Mes parents, Sunny et Jack Meisler, ont savouré la vie en banlieue, ils se sont assurés que mes frères et moi ne manquions de rien car ils ont tous les deux grandi dans la pauvreté. J'ai pris des leçons de piano, des cours de ballet, de claquettes ; j’ai été majorette – j’ai fait tout sauf de l'art ! J'ai fait beaucoup de scoutisme aussi – jusqu'à mes 13/14 ans.

C'était très provincial. J'ai eu de la chance car mes parents nous emmenaient en ville. Mon père avait une imprimerie et ma mère aimait le théâtre. Nous allions souvent voir des spectacles à Broadway. Je pense que ça se reflète dans mon travail, c'est très théâtral.

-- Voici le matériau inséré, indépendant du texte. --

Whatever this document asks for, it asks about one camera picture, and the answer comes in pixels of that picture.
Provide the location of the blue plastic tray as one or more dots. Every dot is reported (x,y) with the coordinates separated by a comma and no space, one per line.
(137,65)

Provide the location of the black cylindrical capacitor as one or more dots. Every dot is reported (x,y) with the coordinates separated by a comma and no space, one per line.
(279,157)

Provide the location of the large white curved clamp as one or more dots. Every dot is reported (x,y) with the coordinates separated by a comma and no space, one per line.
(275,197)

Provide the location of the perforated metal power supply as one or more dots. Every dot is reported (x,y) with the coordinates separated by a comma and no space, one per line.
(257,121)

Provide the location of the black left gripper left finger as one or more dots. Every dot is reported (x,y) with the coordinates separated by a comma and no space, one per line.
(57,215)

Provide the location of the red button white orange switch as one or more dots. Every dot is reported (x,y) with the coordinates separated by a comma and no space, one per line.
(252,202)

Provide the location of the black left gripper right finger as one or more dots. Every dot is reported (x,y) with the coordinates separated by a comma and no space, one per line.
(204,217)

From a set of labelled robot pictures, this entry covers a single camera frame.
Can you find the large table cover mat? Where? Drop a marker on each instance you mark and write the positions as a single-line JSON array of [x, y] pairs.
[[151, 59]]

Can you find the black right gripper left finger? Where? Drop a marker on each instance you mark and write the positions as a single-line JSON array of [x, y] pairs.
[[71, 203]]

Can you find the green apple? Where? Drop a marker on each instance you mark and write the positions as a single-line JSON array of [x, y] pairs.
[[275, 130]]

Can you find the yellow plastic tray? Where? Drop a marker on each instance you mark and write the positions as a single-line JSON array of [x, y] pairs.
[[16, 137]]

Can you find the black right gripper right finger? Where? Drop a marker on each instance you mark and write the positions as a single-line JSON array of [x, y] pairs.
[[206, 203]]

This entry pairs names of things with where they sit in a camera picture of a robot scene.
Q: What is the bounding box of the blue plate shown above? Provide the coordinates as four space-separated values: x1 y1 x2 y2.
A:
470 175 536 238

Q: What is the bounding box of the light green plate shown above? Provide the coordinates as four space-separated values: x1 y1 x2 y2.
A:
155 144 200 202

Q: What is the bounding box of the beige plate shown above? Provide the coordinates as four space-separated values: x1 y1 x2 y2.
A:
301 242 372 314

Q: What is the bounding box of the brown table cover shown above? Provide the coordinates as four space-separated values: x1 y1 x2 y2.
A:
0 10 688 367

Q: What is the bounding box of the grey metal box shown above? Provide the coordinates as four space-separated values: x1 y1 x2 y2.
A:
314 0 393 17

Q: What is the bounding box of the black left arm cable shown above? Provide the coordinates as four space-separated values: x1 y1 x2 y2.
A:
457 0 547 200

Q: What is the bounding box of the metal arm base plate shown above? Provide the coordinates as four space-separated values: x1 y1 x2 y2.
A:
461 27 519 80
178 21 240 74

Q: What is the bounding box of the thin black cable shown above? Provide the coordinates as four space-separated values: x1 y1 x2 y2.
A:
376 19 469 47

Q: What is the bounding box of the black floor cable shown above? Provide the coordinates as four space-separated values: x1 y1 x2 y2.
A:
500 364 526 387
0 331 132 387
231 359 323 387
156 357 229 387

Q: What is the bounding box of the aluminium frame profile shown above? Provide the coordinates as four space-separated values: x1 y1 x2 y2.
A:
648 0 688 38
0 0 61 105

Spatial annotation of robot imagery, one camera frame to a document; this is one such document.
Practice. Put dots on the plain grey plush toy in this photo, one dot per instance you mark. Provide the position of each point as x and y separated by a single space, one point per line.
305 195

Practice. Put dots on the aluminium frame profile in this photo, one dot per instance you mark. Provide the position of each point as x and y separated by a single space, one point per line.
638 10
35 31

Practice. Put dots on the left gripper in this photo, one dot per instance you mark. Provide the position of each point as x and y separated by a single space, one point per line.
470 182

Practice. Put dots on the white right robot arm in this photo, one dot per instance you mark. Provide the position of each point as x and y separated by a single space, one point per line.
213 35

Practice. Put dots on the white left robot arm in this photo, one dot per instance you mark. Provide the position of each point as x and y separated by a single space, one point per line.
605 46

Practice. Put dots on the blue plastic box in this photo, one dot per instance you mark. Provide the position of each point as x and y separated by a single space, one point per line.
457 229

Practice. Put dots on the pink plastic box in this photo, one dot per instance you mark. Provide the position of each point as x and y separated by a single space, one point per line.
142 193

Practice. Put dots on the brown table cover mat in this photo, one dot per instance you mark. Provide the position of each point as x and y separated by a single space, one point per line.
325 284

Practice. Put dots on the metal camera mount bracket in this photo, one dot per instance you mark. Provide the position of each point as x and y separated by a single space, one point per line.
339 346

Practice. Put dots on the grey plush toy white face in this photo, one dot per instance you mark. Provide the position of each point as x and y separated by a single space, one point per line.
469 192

Autoportrait, The Ballerina, North Massapequa, New York, juin 1975 © Meryl Meisler

À quel moment vous êtes-vous rendue compte que vous n'étiez pas faite pour la vie en banlieue ?
Si vous voulez parler du fait que je suis lesbienne, alors oui, je savais que j’étais différente. Mais j'ai aussi eu des petits amis, je suis allée au bal de promo, j’ai fait une grande fête pour mes 16 ans – j’ai aimé faire tout cela. Je savais que j'étais différente – mais je ne savais pas encore en quoi.

Mes frères et moi avons été la première génération de ma famille à avoir le luxe d'aller à l'université. J’ai été admise dans l'État de Buffalo. Je ne savais pas ce que je voulais faire de ma vie. Le premier jour, nous avons passé une série de tests et on m’a dit que je pouvais soit devenir enseignante, soit étudier les arts. Un professeur m'a demandé si je voulais passer en majeure d’art et j'ai littéralement senti mon cœur battre.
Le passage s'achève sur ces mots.